When working with large XML files, only a streaming approach is feasible, which also helps to work on the data in parallel, since only one record needs to be cosidered at a time.
First version of wikikit parsed the XML element in the main routine and the fan out the parsed struct to the workers. Thanks to pprof, it got clear, why this did not yield major speed improvements - most time was spent in converting a XML token into a struct.
Needs about 6.268s to decode and parse 10000 XML elements.
Skipping struct parsing:
decoder := xml.NewDecoder(handle)
var inElement string
for {
t, _ := decoder.Token()
if t == nil {
break
}
switch se := t.(type) {
case xml.StartElement:
inElement = se.Name.Local
if inElement == "page" {
// ...
}
default:
}
}
gets the speed down to 0.433s. Just tokenizing through a 34G XML file with a single routine takes 39m21.517s saturating a single core.

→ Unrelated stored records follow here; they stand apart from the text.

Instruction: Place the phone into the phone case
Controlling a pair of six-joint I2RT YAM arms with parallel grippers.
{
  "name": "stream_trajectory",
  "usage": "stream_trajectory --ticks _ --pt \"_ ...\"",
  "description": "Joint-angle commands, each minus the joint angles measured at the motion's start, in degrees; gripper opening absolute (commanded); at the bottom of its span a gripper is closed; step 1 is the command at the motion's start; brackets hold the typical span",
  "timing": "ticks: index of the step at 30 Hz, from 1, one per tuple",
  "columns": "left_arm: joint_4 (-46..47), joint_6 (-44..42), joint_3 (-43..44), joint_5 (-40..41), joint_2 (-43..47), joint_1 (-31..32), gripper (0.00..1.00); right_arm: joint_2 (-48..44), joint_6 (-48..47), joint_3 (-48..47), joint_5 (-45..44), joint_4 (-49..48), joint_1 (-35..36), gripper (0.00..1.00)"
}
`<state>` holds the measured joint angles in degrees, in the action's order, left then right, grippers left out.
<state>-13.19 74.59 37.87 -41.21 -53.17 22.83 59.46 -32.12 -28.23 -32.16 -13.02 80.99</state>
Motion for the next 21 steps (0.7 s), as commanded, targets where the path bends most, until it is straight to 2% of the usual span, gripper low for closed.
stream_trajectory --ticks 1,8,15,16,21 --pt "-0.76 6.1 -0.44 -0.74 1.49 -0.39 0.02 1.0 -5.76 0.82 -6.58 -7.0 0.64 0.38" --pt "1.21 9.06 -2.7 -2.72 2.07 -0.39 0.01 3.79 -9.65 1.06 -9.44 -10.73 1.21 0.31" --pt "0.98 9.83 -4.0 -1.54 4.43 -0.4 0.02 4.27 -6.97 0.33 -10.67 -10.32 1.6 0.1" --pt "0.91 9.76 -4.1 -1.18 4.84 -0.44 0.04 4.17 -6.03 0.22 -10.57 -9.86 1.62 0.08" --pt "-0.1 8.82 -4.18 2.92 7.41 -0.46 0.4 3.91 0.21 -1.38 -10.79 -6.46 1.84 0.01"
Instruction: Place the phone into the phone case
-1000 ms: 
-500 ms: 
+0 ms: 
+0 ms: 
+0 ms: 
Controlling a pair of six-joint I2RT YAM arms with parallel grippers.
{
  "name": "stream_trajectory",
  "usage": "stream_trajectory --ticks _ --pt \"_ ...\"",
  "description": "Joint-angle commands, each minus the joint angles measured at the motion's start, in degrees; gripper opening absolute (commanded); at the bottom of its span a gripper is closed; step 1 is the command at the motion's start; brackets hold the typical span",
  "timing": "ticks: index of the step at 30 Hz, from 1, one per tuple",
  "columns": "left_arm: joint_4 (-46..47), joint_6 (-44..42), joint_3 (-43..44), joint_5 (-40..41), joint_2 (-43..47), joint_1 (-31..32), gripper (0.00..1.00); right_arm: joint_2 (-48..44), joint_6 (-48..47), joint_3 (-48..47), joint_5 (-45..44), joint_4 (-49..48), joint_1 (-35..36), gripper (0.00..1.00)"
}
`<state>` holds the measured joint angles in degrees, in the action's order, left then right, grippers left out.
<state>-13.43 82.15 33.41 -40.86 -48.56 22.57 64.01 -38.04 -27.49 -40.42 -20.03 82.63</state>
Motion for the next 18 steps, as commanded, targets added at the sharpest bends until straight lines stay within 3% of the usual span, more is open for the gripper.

Time distribution looks like this: https://cdn.mediacru.sh/DYyiKLBA7U2i.svg
decoder := xml.NewDecoder(handle)
var inElement string
var p Page
for {
// Read tokens from the XML document in a stream.
t, _ := decoder.Token()
if t == nil {
break
}
// Inspect the type of the token just read.
switch se := t.(type) {
case xml.StartElement:
// If we just read a StartElement token
inElement = se.Name.Local
// ...and its name is "page"
if inElement == "page" {
// decode a whole chunk of following XML into the
// variable p which is a Page (se above)
decoder.DecodeElement(&p, &se)
}
default:
}
}
Most time is spent actually getting the token out. DecodeElement
is not
unsignificant. Grepping for </page>
in 34G takes finds 15671705 occurences
and takes about 16m35.992s.
Distributing decoder.Token()
among workers seems not that easy. Workaround
could be to
- split the file into N pieces, while preserving the XML structure,
- write the N pieces to N files,
- convert each file in a separate routine,
- concatenate the result into a single file.